Try it
Return an exact copy of the lines from the one holding "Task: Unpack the" to the end of the data, including both the starting and final lines. Leave the pictures out.
- - -
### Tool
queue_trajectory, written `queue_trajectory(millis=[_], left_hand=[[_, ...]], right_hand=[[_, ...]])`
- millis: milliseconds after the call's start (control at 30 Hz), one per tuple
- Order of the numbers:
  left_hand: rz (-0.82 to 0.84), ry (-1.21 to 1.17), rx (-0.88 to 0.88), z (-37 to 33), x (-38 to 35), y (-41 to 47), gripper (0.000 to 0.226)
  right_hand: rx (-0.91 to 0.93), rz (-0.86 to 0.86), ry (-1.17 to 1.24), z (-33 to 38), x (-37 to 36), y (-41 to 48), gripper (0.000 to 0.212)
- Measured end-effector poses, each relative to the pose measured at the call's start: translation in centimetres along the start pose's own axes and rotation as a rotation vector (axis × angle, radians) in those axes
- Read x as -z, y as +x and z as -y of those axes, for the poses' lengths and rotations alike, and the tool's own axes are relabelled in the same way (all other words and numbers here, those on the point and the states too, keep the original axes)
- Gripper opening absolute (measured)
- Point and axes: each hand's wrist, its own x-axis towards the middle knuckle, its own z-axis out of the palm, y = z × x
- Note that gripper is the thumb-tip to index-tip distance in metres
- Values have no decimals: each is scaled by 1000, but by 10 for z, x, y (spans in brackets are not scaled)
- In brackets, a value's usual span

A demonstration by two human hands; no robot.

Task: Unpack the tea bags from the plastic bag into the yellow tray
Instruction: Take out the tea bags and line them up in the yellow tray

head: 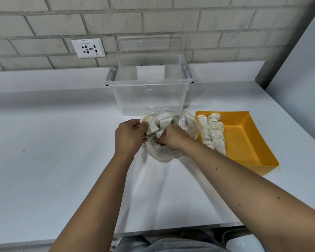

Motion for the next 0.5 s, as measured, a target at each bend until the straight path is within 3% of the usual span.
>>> queue_trajectory(millis=[100, 300, 500], left_hand=[[-7, -2, 7, 0, 3, 1, 20], [-18, -24, 16, 2, 10, 3, 19], [43, -37, 13, -3, -2, -1, 15]], right_hand=[[20, 11, 130, -2, -1, 1, 27], [140, -186, 349, -15, 41, -28, 13], [180, -52, 727, -24, 75, -53, 11]])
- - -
Answer box
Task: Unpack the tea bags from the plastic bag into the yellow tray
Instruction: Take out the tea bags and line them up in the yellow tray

head: 

Motion for the next 0.5 s, as measured, a target at each bend until the straight path is within 3% of the usual span.
>>> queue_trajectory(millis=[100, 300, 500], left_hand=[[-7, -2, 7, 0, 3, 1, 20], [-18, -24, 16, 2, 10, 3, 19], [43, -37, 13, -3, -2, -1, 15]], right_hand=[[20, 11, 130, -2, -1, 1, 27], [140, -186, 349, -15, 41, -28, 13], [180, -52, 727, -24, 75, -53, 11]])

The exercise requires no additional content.